Since recruitment organisation Hays updated its benefits strategy with the introduction of a flexible benefits platform in November 2018, it has used data to showcase the return on investment (ROI).
Based on the needs and demands of its employees, as identified through its annual engagement survey, Hays focused on aligning the online flexible benefits platform, provided by Benefex, with its wellbeing strategy. The platform was designed to promote the organisation’s wellbeing categories of health, money, life and working environment, and to signpost employees towards the most suitable benefits or initiatives for their needs.
Trisha Brookes, director of people and culture, UK and Ireland, at Hays, says: “We wanted to give employees more of a choice in terms of how they could support their health and wellbeing. We had to make sure there were really clear metrics in place that we could measure and show to the business that this was a great [ROI].”
The key ROI metrics that Hays focuses on are: benefits usage, annual engagement levels, retention, awareness of benefits and its positioning as an employer of choice.
“Significant investment [was] required for this new platform; it’s a big project and requires lots of time,” says Brookes. “We wanted to make sure that what we put in place was going to meet expectations.
“We didn’t know how much employees would want to embrace the new service, but actually, they did. It worked really well and the feedback was great. We hadn’t set out to achieve a certain percentage of metrics; it was about primarily doing the right thing that fitted into our wellbeing strategy.”
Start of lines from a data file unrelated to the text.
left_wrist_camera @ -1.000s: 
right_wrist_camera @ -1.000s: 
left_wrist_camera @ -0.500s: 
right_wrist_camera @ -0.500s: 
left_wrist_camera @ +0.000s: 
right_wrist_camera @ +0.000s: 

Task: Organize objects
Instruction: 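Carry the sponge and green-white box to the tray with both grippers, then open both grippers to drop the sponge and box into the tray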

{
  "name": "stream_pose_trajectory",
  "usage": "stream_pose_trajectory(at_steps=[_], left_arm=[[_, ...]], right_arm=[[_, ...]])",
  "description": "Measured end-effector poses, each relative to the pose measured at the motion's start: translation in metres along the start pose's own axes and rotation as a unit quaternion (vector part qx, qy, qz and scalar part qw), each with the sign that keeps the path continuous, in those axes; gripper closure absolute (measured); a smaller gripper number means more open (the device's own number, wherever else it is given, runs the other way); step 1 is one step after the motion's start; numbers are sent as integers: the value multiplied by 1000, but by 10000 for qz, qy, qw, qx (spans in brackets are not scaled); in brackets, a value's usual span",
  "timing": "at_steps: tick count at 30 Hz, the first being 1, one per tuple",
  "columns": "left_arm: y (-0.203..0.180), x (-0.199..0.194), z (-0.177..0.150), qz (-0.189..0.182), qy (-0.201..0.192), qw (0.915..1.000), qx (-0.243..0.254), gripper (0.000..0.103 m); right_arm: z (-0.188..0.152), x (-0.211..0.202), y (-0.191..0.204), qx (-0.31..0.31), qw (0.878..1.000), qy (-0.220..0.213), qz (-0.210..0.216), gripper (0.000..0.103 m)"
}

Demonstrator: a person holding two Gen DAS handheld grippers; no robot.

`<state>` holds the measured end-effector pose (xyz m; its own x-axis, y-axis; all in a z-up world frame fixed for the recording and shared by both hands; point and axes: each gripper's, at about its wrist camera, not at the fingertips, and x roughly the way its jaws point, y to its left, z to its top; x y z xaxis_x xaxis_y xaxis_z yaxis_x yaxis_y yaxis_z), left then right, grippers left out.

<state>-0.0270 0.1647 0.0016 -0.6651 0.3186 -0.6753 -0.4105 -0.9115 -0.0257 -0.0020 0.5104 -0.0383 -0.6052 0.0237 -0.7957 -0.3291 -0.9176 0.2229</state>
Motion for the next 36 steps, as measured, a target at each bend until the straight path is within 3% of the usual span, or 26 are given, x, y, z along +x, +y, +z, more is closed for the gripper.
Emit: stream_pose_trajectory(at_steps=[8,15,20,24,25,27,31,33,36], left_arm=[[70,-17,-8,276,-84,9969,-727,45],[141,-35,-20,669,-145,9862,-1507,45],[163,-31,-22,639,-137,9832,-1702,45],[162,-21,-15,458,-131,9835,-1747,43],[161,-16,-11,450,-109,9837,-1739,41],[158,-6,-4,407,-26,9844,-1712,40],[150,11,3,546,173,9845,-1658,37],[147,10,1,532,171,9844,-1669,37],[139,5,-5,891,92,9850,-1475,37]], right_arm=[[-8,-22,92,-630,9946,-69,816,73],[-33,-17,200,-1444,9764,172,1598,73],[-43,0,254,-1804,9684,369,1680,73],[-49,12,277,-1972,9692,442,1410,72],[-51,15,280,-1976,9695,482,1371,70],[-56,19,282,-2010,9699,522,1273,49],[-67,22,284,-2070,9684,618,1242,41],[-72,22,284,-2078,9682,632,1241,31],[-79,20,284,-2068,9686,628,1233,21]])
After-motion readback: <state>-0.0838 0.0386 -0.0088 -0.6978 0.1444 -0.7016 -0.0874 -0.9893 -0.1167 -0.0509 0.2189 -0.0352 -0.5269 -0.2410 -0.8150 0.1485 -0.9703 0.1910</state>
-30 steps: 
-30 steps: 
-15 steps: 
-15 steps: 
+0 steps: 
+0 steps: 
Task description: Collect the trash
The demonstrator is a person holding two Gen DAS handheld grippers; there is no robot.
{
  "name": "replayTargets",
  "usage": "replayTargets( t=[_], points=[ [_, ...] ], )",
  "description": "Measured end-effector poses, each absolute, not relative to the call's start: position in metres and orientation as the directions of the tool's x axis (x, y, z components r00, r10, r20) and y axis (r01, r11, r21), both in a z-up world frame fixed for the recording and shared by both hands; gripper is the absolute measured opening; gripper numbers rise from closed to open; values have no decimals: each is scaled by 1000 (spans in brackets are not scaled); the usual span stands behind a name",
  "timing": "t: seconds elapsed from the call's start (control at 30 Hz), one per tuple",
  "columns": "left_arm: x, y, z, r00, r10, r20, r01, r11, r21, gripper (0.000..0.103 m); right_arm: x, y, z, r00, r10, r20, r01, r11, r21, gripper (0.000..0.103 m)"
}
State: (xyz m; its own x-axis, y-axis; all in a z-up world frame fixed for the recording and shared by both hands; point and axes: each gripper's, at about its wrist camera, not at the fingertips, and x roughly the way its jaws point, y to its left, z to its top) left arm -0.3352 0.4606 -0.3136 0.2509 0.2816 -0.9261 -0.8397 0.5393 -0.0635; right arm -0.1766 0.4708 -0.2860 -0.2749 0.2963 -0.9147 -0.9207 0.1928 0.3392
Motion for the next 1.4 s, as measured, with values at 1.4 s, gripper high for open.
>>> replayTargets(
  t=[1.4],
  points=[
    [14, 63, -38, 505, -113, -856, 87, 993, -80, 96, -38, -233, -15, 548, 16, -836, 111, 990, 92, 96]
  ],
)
In the first year following the scheme’s introduction, Hays succeeded in achieving 86% engagement with its new platform, compared with an industry average of 58%. Additionally, the take up of benefits is 56% in comparison to the industry average of 34%; this is a 36% increase on the year prior to implementing the platform.
Hays is only into its second year with the flexible benefits platform, but after one year, it was able to showcase an ROI on benefits spend, and use the data to create a more effective benefits strategy moving forward.
Brookes says: “With the feedback we’re getting, we’ve been able to replace some benefits we didn’t feel tracked good engagement and replace them with others.”